Built-In Protection Matrix
| Protection Type | Status |
| Over-temperature | Standard |
| Over-drive | Standard |
| Over-voltage | Standard |
| VSWR Alarm | Standard |
System integration requires objective technical facts. A solid engineering base prevents costly field failures. For quotation or technical review, please provide target frequency range, output power, waveform type, duty cycle, mechanical constraints, plus environmental requirements. Submit your RFQ today. Schedule a 48-hour engineering review with our CorelixRF technical team.
FAQ
Q1: What is a standard platform in RF engineering?
A standard platform functions as a pre-validated engineering base featuring defined physical boundaries, rather than a finalized commercial product ready for immediate end-user deployment.
Q2: How does customization affect field strength compliance?
Customization modifies baseline parameters, demanding strict re-verification of linearity, gain drift, plus VSWR matching against specific integration environment requirements.
Q3: What are the thermal requirements for continuous operation?
Continuous operation mandates an external heat sink, maintaining operating temperatures between 0 and +50 °C to prevent thermal runaway and subsequent module failure.

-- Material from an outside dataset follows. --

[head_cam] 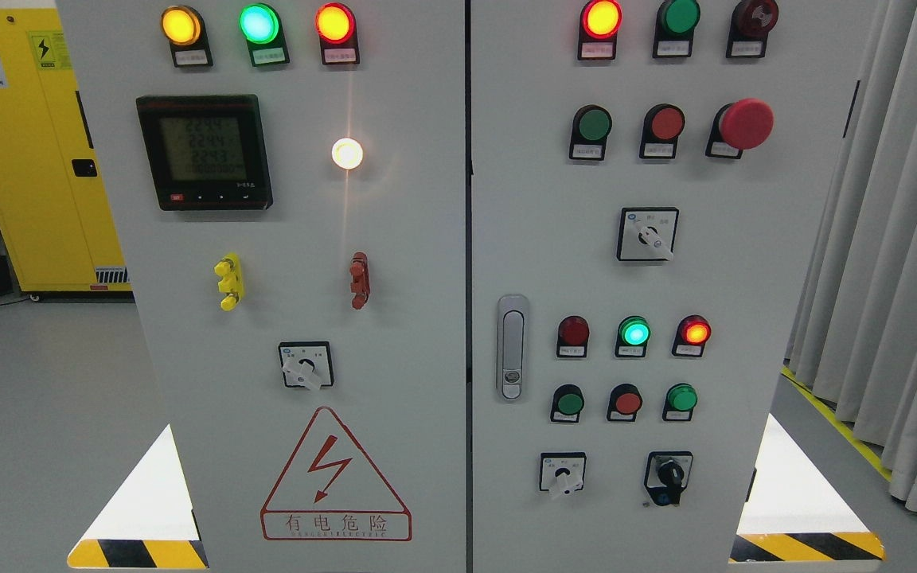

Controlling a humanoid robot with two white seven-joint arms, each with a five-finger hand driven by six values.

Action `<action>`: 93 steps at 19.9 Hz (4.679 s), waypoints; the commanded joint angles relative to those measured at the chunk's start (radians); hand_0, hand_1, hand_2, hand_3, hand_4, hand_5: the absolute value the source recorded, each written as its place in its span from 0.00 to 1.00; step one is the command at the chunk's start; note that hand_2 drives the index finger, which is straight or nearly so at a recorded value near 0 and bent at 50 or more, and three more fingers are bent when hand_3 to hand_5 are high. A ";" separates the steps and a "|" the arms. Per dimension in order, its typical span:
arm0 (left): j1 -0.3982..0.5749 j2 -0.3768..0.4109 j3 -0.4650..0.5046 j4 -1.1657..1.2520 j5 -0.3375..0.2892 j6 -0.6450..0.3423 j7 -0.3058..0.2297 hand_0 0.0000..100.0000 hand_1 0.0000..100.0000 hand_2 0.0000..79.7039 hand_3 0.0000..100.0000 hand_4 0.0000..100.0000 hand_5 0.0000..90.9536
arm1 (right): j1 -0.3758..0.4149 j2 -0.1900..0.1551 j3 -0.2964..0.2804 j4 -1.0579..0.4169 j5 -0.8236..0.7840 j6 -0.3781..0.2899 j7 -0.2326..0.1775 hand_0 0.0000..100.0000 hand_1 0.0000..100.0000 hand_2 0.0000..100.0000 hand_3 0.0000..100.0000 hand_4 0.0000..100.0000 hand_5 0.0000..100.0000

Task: Press green start button

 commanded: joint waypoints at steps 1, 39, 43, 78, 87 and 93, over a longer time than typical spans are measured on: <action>-0.031 0.014 0.000 -0.028 0.000 0.000 0.000 0.12 0.56 0.00 0.00 0.00 0.00 | 0.056 0.003 0.103 -0.316 0.050 -0.049 -0.005 0.20 0.42 0.00 0.03 0.00 0.00; -0.029 -0.106 -0.002 -0.028 0.000 0.000 0.000 0.12 0.56 0.00 0.00 0.00 0.00 | -0.077 -0.049 -0.072 -1.678 0.652 -0.387 -0.012 0.26 0.56 0.00 0.52 0.50 0.36; -0.028 -0.106 -0.002 -0.028 0.000 0.000 0.000 0.12 0.56 0.00 0.00 0.00 0.00 | -0.180 -0.031 -0.079 -1.690 0.766 -0.376 -0.088 0.27 0.58 0.00 0.63 0.62 0.54; -0.028 -0.106 -0.002 -0.028 0.000 0.000 0.000 0.12 0.56 0.00 0.00 0.00 0.00 | -0.432 0.011 0.007 -1.563 0.926 -0.286 -0.088 0.21 0.65 0.00 0.81 0.67 0.66; -0.028 -0.106 -0.002 -0.028 0.000 0.000 0.000 0.12 0.56 0.00 0.00 0.00 0.00 | -0.452 0.009 0.002 -1.495 0.924 -0.284 -0.089 0.22 0.64 0.00 0.80 0.66 0.66; -0.029 -0.106 -0.002 -0.028 0.000 0.000 0.000 0.12 0.56 0.00 0.00 0.00 0.00 | -0.475 0.011 -0.001 -1.469 0.920 -0.284 -0.092 0.23 0.64 0.00 0.78 0.65 0.65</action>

Q4: How does built-in protection minimize after-sales issues?
Integrated diagnostics monitor real-time temperature and current, triggering alarms for over-voltage or VSWR mismatch before catastrophic hardware damage occurs.
Q5: What information is needed for a technical review?
Engineering teams require target frequency range, output power, waveform type, duty cycle, control interface, mechanical constraints, plus environmental requirements.
Turn the standard platform into a controlled customization plan
If your project needs a modified connector, control port, cooling path, enclosure or frequency window, start from the standard platform and define the delta clearly. This helps keep the discussion around lead time, interface risk, acceptance testing and documents instead of vague custom promises.
Recommended next step: send the target band, output power, duty cycle, load condition, control interface, cooling limit and required FAT documents. CorelixRF can map this RF amplifier standard platform customization requirement to a standard platform or a controlled customization path.